MS: How are you addressing Morocco’s mix of cash-heavy and increasingly digital transactions?

SJ: Cash remains the dominant reality in Moroccan urban transport, and pretending otherwise would mean designing a product for a minority of users while ignoring everyone else. Our philosophy has always been progressive migration, not forced adoption.

Concretely, that means building bridges. Through our partnership with Cash Plus, users who have never held a bank card can load their Weego wallet at any of thousands of physical points across the country and then use it digitally from there. The first step doesn’t require abandoning cash. It just converts it into a digital balance that works everywhere on the network.

On the operator side, we’re equipping partners with smart POS systems that digitize the transaction trail even when the underlying payment is cash.
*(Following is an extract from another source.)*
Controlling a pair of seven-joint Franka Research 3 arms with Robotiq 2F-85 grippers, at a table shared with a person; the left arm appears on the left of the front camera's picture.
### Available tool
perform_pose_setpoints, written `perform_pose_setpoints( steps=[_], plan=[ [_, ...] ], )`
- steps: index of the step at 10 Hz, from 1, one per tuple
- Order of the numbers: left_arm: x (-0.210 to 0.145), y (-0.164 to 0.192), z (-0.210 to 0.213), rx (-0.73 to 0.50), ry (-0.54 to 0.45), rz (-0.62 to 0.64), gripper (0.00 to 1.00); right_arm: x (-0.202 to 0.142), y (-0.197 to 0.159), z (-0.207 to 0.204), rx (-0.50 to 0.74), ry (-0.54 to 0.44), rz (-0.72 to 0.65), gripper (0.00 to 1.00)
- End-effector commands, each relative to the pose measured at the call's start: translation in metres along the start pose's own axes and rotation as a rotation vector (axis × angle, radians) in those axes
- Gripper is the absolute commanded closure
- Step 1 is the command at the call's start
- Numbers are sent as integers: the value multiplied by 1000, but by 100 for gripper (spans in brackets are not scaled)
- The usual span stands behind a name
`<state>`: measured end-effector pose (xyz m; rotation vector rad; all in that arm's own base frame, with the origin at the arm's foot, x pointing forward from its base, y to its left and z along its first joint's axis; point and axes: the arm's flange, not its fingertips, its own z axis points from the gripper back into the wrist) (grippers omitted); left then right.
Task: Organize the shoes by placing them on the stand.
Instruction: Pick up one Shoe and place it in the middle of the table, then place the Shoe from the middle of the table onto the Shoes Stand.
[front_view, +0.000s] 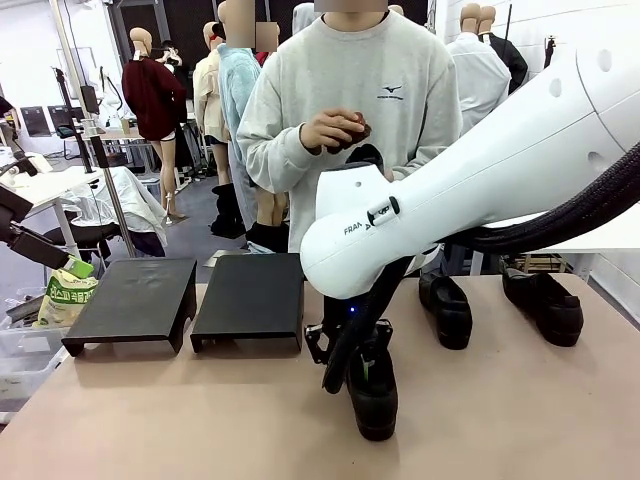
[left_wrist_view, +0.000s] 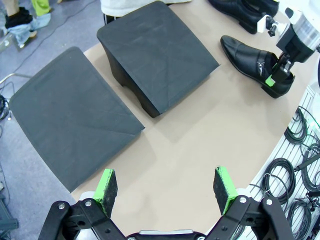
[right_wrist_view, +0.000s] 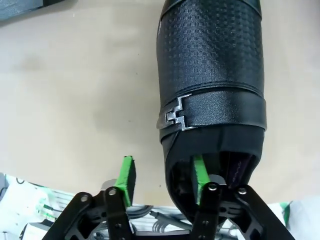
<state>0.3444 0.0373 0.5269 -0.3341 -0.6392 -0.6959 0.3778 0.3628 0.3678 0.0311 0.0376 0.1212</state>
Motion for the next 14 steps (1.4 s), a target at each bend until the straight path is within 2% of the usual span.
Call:
perform_pose_setpoints(
  steps=[1,13,14],
  plan=[
    [-2,2,1,0,4,-15,0,-11,-8,6,17,-38,12,0],
    [-2,2,1,0,4,-15,0,-6,-4,9,-2,-22,13,0],
    [-2,2,1,0,4,-15,0,-15,1,32,-22,-64,87,0]
  ],
)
So even for the users who remain firmly in the cash economy, the system is capturing data, reducing fraud exposure, and giving operators the visibility they’ve never had before.

Subscription management and ticket renewal are fully digital. The rechargeable transport card can be topped up remotely. Every feature we build is designed to make the digital path slightly easier than the cash alternative, without creating a hard wall for those who aren’t ready to cross over yet.

The transition is happening, but it has to happen on users’ terms. Our job is to make digital the obvious choice, not the only choice.